## What you need to do:
Make an exact copy of the data below, leaving out every picture.

+++ Recorded data +++

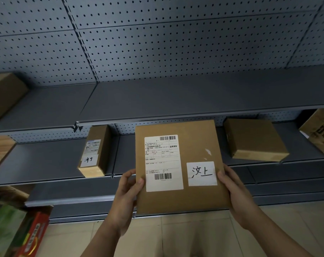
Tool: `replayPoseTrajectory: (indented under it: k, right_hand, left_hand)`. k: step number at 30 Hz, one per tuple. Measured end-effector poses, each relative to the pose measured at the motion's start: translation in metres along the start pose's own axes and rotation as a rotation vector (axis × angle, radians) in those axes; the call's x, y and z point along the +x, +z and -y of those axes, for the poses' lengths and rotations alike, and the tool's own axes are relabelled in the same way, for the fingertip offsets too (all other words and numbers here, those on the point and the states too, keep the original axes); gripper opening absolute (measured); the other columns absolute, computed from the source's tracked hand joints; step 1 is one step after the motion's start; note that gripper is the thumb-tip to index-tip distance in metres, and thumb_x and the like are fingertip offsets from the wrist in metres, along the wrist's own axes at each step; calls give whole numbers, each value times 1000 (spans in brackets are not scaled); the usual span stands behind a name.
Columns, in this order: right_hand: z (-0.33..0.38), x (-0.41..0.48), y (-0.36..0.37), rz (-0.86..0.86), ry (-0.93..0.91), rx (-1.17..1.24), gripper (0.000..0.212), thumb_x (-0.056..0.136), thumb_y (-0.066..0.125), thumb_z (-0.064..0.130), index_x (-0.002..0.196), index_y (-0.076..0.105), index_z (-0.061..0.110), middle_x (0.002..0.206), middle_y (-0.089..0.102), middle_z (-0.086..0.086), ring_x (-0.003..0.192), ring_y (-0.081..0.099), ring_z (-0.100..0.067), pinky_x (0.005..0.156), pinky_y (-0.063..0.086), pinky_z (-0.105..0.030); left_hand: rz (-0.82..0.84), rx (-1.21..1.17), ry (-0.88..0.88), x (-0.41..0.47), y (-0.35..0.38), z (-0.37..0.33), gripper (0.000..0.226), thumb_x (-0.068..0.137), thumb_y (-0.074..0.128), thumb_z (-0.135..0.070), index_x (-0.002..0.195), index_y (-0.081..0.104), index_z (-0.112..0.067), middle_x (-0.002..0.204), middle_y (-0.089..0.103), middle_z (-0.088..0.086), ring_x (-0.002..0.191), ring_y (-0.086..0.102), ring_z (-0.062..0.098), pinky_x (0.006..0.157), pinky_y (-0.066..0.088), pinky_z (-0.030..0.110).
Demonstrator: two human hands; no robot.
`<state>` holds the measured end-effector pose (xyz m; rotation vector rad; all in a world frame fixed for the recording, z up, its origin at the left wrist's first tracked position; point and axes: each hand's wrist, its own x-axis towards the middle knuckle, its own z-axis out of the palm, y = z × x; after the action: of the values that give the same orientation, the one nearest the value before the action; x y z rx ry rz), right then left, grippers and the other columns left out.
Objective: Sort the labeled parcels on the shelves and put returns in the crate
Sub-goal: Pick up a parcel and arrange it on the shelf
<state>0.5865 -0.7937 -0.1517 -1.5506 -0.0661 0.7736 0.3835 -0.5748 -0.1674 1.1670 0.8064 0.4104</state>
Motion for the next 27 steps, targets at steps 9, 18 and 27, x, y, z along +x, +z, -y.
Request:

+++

## Task output:
Tool: `replayPoseTrajectory: (indented under it: k, right_hand, left_hand)`. k: step number at 30 Hz, one per tuple. Measured end-effector poses, each relative to the pose measured at the motion's start: translation in metres along the start pose's own axes and rotation as a rotation vector (axis × angle, radians) in those axes; the call's x, y and z point along the +x, +z and -y of those axes, for the poses' lengths and rotations alike, and the tool's own axes are relabelled in the same way, for the fingertip offsets too (all other words and numbers here, those on the point and the states too, keep the original axes); gripper opening absolute (measured); the other columns absolute, computed from the source's tracked hand joints; step 1 is one step after the motion's start; note that gripper is the thumb-tip to index-tip distance in metres, and thumb_x and the like are fingertip offsets from the wrist in metres, along the wrist's own axes at each step; calls give whole numbers, each value times 1000 (spans in brackets are not scaled); the usual span stands behind a name.
Columns, in this order: right_hand: z (-0.33..0.38), x (-0.41..0.48), y (-0.36..0.37), rz (-0.86..0.86), ry (-0.93..0.91), rx (-1.17..1.24), gripper (0.000..0.212), thumb_x (-0.056..0.136), thumb_y (-0.066..0.125), thumb_z (-0.064..0.130), index_x (-0.002..0.196), index_y (-0.076..0.105), index_z (-0.061..0.110), middle_x (0.002..0.206), middle_y (-0.089..0.102), middle_z (-0.086..0.086), ring_x (-0.003..0.192), ring_y (-0.081..0.099), ring_z (-0.100..0.067), pinky_x (0.005..0.156), pinky_y (-0.063..0.086), pinky_z (-0.105..0.030); left_hand: rz (-0.82..0.84), rx (-1.21..1.17), ry (-0.88..0.88), x (-0.41..0.47), y (-0.35..0.38), z (-0.37..0.33), gripper (0.000..0.226), thumb_x (-0.068..0.137), thumb_y (-0.074..0.128), thumb_z (-0.135..0.070), index_x (-0.002..0.195), index_y (-0.081..0.104), index_z (-0.112..0.067), middle_x (-0.002..0.204), middle_y (-0.089..0.103), middle_z (-0.088..0.086), ring_x (-0.002..0.191), ring_y (-0.086..0.102), ring_z (-0.062..0.098), pinky_x (0.006..0.157), pinky_y (-0.066..0.088), pinky_z (-0.030..0.110).
Demonstrator: two human hands; no robot.
`<state>` holds the measured end-effector pose (xyz m; rotation vector rad; all in a world frame fixed for the recording, z up, its origin at the left wrist's first tracked position; point and axes: each hand's wrist, its own x-axis towards the middle knuckle, its own z-axis out of the palm, y = z × x; after the action: of the values that give the same orientation, the one nearest the value before the action; x y z rx ry rz), right then left, grippers and the other columns left out.
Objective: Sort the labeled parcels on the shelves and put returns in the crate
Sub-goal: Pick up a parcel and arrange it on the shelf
<state>0.5865 -0.7937 -0.1517 -1.5506 -0.0661 0.7736 0.3835 -0.5748 -0.1674 1.1670 0.8064 0.4104</state>
Motion for the next 27 steps, targets at steps 9, 18 and 27, x, y, z along +x, +z, -y.
Request:

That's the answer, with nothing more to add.